### Aim of the exercise:
Your answer should hold each line of the material that contains the word "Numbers".

### Material provided:
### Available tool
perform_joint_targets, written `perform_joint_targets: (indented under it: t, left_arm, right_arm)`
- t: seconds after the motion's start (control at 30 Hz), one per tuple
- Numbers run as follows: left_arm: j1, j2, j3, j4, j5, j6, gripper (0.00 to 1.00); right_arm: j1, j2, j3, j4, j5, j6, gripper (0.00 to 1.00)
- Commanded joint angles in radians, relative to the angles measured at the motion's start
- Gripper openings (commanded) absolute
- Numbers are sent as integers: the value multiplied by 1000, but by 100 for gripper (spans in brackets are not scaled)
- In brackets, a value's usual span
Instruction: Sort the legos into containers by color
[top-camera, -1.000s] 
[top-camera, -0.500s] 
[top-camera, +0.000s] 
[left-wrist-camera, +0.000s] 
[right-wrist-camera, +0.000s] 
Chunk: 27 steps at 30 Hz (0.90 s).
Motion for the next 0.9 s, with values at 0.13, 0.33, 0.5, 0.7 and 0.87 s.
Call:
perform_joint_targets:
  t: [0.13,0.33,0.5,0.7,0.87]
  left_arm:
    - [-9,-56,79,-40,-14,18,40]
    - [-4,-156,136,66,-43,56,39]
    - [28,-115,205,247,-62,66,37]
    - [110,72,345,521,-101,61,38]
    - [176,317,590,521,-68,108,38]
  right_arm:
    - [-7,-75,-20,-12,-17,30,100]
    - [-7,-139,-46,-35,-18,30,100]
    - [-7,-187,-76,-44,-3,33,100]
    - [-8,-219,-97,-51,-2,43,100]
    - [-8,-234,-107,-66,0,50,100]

### The completed task:
- Numbers run as follows: left_arm: j1, j2, j3, j4, j5, j6, gripper (0.00 to 1.00); right_arm: j1, j2, j3, j4, j5, j6, gripper (0.00 to 1.00)
- Numbers are sent as integers: the value multiplied by 1000, but by 100 for gripper (spans in brackets are not scaled)

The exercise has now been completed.